Friday, December 10, 2010

Pharmacy Reimbursement - A Common Argument

If you have been involved in the retail pharmacy industry for more than a fees seconds, you've heard the argument that goes something like this...

"Dispensing fees are a joke. They are too low to cover the cost to dispense medications and provide all the wonderful clinical service and interventions pharmacists do every day. The act of dispensing and clinical services should be separated and pharmacists paid for their work."

I admit that I used to subscribe to such a theory. However, over time and through my own professional experiences I've come to a different thought process.

First, the current level of dispensing fees were not designed to cover the cost to dispense. Most who know the going industry level of retail dispensing fees might agree that it may cover the cost of the vial and label, and perhaps a technician's time to count the drug, but little else. The fact is that historically speaking most other costs were accounted for in the "ingredient cost." Let me illustrate with this formula:

Payment = Benchmark Price +/- % + Dispensing Fee

The total payment a pharmacy receives when dispensing a medication is based upon a markup or markdown of a "benchmark" price for the drug being dispensed plus a set fee.  The secret (not well kept actually) in all this is that the benchmark price is actually bogus... And all of the pharmacy's margin is hidden in there. If you want to learn more on the fallacy of AWP (as an example benchmark that is very commonly used) just google it, or perhaps I can write another post to explain more. 

Suffice it to say that the cost to dispense is not covered by the dispensing fee, and never has been. So, no, dispensing fees are not sufficient, but that's because the ingredient cost reimbursement has been inflated. It varies by product, but it can be extremely high on things like recently introduced generics, and is generally pretty steady on higher-cost brands, because there is less variance on those products between their true acquisition cost and their benchmark prices. Sure there has been cost pressure on drug prices, and payers have negotiated deeper discounts on ingredient costs, but that's because there was room to negotiate for the pharmacies - because there was margin being made...

But let's not ignore another little part of the above common argument about pharmacy payments... The cost of clinical services and interventions. Now, I was a retail pharmacist, and I know that pharmacists do some wonderful and sometimes life-saving things... Just not on every prescription. Whether you knew it or not, pharmacists are supposed to do a Drug Utilization Review every time you fill a prescription. Reality is, the computer does it, and pushes "alerts" to the pharmacy staff, which can easily be overridden. These automated systems are often very inflexible in their sensitivity, and often generate so many false positives that it can lead to all warnings sounding like noise - and I'm sure some valid warnings get missed. But, the point is that unless you happen to have a pharmacist who is truly conducting these reviews on a regular basis, and is invoking their clinical knowledge and judgement, there is truly little "costly" investment of time that would dictate a big fee for the service. Realistically, the biggest thing a retail pharmacist does (besides provide the license to allow the pharmacy to be open) is validate the right drug is in the bottle. (which is important, don't get me wrong)
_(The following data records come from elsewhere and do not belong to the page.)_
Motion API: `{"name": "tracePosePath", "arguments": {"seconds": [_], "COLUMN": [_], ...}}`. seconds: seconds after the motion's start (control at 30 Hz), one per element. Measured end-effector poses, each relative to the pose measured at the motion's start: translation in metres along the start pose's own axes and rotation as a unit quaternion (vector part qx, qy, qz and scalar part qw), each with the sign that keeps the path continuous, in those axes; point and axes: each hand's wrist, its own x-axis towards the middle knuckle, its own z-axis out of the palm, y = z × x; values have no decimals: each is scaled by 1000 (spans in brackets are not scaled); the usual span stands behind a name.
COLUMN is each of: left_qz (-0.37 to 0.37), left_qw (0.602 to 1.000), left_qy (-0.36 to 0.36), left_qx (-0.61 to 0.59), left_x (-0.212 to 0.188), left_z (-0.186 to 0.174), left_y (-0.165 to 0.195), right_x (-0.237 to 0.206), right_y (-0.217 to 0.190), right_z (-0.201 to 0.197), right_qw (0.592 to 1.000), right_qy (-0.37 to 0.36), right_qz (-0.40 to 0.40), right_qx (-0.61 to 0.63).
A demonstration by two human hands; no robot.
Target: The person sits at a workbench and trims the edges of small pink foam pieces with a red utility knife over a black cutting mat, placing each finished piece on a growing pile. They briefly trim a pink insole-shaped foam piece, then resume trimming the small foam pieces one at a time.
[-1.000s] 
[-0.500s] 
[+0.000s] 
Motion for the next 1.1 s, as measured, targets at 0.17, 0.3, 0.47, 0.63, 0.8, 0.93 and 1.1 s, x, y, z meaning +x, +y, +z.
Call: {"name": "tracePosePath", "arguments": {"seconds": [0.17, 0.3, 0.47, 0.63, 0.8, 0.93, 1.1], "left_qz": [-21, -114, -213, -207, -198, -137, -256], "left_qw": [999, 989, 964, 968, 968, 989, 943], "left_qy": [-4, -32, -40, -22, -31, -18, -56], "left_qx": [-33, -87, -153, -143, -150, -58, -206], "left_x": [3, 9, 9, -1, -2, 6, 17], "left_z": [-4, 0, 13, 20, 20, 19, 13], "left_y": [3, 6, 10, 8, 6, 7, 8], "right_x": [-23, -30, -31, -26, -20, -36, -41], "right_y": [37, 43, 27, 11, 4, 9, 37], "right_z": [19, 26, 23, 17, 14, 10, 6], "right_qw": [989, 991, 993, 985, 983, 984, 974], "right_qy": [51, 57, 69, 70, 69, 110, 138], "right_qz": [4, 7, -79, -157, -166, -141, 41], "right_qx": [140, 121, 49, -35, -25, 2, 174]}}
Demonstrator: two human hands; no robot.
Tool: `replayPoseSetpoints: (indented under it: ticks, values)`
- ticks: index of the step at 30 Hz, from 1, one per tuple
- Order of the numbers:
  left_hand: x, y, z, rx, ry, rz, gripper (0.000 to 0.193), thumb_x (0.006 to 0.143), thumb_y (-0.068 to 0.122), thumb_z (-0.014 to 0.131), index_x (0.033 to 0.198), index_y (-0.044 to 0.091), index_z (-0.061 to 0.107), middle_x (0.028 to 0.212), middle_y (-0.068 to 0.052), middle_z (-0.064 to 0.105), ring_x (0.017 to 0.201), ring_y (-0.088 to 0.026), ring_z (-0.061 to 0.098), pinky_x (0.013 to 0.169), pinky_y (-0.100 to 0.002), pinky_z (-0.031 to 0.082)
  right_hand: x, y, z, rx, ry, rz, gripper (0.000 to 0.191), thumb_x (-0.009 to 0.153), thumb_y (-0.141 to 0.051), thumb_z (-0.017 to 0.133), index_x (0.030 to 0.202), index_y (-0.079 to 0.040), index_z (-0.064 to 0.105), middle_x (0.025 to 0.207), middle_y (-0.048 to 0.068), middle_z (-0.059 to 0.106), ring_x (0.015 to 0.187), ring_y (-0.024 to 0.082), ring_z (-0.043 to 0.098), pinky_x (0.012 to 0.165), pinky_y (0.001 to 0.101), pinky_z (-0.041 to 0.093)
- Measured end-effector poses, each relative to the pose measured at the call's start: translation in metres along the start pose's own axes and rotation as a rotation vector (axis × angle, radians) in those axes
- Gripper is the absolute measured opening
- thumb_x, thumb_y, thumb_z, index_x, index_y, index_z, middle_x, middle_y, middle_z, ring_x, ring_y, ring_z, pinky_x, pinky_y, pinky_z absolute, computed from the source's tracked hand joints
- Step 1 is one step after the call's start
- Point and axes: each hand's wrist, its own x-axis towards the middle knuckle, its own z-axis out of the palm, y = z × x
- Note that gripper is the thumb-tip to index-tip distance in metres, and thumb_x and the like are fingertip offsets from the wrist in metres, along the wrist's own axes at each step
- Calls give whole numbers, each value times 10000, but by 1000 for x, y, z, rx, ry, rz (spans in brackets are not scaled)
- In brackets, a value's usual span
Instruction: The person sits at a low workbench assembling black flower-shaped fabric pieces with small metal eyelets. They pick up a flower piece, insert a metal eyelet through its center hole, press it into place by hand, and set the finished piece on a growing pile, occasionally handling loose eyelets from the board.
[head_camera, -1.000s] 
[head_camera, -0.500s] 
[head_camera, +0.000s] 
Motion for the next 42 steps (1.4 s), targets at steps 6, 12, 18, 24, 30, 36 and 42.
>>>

So, why do pharmacists go to school for so long? Why would a pharmacist need all that training and knowledge? Well, it truly CAN be used for betterment of patients. And guess what... Interventions and reviews of medication therapy have been theorized (and even shown in some cases) to improve outcomes and lower costs. And so was born Medication Therapy Management (MTM). MTM is a Medicare service that pharmacists can participate in that allows payment of fees for time spent working with Medicare Part D patients on their medications. Part D payers are required to offer such programs, though not all do it through pharmacists. 

However, those that DO offer these revenue streams to pharmacists have seen disappointing results, given the universal level of interest in such payment for services. Statistics related to actual consults conducted compared to those offered or available are not considered public, but the ones I've been privy to are nowhere near a level that would indicate pharmacists are truly taking advantage of the opportunity. The offer of $ for services has been made, but the $ are largely still on the table untouched.

So, sure, if you're doing work, and someone is benefiting (especially if they benefit financially), the person doing the work should likely be compensated. That extends to pharmacy and pharmacists. But, I say don't complain about low dispensing fees, unless you're willing to get reimbursed true drug acquisition cost. (you pass on true cost without built-in margin, and your costs SHOULD be covered, plus a little profit, through a dispensing fee) Also, I believe in the value of pharmacist activity in the health care space, but don't complain about not being paid for services you're not really doing (most of the time) and when you're being offered $ to do similar (though more in-depth) work, and you're not taking advantage.